▶ [What to work on] Would you please return every line from the listing that contains the word "this"?

___ The records

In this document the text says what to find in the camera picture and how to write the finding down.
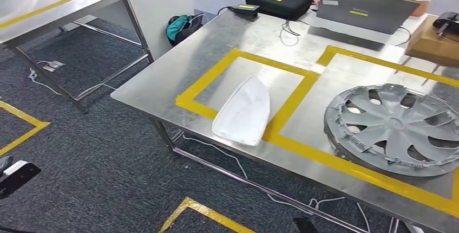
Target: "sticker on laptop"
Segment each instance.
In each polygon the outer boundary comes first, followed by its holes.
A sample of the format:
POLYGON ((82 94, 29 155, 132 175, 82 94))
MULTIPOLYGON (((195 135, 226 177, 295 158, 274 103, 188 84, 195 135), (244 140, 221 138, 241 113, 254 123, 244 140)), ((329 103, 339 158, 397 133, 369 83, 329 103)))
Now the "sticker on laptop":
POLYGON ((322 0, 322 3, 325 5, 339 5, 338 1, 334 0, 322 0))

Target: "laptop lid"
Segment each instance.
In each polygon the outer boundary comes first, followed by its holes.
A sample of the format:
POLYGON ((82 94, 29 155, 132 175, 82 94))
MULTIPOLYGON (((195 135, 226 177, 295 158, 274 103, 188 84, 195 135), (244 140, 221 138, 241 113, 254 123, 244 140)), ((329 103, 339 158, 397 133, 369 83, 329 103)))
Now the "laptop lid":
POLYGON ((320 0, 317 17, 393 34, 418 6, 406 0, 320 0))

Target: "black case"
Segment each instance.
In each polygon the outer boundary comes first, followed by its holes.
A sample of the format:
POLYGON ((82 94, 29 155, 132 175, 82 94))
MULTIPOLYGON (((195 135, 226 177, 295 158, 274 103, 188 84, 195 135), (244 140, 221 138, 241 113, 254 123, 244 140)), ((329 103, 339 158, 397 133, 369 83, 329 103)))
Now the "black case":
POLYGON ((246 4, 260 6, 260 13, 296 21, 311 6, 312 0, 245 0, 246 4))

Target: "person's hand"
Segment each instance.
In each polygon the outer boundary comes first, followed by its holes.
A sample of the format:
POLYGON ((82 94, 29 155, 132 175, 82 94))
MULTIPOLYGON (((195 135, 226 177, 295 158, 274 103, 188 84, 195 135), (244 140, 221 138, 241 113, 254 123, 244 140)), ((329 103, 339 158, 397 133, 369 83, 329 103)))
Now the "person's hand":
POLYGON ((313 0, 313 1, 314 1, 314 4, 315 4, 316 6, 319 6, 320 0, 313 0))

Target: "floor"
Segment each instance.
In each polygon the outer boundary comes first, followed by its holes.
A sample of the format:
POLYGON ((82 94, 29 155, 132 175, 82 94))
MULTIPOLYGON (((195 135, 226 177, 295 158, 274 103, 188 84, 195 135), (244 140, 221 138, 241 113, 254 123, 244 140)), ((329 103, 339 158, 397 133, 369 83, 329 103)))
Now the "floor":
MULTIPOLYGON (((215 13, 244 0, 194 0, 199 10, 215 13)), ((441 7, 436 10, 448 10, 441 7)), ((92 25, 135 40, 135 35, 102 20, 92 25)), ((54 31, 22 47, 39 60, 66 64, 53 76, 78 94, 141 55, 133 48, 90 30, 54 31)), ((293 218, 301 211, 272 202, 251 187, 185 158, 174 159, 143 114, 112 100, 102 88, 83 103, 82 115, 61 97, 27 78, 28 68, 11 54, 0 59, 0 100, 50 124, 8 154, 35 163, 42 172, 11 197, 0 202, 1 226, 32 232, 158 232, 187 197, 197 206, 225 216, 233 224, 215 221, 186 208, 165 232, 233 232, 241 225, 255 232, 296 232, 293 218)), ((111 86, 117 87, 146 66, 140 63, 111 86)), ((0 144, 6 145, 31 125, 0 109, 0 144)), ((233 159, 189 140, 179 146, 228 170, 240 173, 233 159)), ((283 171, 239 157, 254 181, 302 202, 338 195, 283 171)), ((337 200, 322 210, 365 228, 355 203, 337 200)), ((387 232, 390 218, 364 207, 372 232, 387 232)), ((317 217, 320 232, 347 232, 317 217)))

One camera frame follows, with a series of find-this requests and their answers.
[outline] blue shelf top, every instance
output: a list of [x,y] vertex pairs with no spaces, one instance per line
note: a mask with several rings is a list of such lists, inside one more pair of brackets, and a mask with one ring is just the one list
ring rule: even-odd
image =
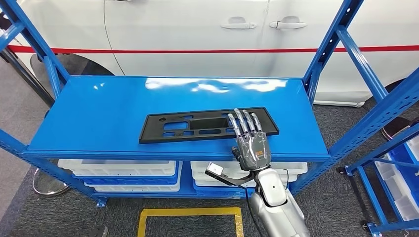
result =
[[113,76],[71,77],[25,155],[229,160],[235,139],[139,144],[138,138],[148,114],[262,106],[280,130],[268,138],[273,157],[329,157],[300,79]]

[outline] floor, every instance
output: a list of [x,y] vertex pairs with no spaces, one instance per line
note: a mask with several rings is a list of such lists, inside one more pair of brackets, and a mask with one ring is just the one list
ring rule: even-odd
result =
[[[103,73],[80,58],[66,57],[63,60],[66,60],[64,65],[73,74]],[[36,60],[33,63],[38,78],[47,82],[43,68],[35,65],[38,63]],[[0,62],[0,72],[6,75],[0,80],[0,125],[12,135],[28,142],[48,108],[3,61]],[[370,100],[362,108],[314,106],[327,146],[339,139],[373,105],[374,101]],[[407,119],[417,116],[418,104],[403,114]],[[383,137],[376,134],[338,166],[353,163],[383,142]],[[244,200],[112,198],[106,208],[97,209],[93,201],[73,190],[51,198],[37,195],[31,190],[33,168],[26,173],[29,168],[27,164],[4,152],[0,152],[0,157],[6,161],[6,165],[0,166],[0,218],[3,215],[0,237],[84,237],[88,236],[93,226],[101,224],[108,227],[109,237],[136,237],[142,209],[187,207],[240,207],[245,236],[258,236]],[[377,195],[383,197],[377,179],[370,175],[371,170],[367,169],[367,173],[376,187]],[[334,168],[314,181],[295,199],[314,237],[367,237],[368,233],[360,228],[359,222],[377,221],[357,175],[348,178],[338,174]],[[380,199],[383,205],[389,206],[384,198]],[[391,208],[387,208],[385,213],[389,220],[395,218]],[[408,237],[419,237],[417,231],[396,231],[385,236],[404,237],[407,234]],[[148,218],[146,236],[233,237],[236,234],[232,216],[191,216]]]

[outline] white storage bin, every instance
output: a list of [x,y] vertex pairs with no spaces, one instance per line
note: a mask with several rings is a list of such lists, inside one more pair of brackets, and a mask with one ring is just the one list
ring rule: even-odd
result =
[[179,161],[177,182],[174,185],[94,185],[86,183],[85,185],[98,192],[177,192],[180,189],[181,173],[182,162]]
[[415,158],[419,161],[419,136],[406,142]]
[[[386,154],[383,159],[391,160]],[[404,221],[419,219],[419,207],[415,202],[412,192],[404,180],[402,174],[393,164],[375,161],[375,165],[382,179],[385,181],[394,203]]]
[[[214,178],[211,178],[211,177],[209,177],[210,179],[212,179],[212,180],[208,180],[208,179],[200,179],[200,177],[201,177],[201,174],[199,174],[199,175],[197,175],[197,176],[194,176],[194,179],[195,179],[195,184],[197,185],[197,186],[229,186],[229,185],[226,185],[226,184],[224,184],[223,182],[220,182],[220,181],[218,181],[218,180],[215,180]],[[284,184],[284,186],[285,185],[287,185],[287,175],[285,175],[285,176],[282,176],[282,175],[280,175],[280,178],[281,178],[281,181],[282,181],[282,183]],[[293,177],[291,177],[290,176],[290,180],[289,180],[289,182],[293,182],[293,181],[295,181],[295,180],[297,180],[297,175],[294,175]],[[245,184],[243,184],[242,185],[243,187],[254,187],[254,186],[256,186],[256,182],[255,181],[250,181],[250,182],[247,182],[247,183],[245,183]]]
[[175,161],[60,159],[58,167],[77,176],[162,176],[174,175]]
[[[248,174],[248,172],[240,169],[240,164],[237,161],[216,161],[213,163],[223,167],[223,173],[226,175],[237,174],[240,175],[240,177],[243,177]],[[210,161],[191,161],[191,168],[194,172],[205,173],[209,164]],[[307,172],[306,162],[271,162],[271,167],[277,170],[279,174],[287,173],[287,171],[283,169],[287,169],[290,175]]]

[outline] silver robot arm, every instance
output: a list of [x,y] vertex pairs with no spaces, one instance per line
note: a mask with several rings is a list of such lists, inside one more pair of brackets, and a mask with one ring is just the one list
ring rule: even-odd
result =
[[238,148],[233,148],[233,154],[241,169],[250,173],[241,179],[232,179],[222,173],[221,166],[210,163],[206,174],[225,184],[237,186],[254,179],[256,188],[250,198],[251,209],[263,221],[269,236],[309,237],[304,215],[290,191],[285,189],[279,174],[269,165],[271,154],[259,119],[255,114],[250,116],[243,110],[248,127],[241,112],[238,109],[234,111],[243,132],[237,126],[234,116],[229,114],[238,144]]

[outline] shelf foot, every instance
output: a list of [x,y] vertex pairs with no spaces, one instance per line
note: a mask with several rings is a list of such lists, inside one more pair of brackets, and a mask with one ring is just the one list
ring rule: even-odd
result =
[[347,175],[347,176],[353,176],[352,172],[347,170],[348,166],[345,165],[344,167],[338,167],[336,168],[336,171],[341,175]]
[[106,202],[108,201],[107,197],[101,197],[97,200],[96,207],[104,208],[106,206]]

______

▶ [Exercise response]
In this document the text says what to find in the camera picture and how to write the finding down.
One camera frame follows, with a series of find-this requests and their answers.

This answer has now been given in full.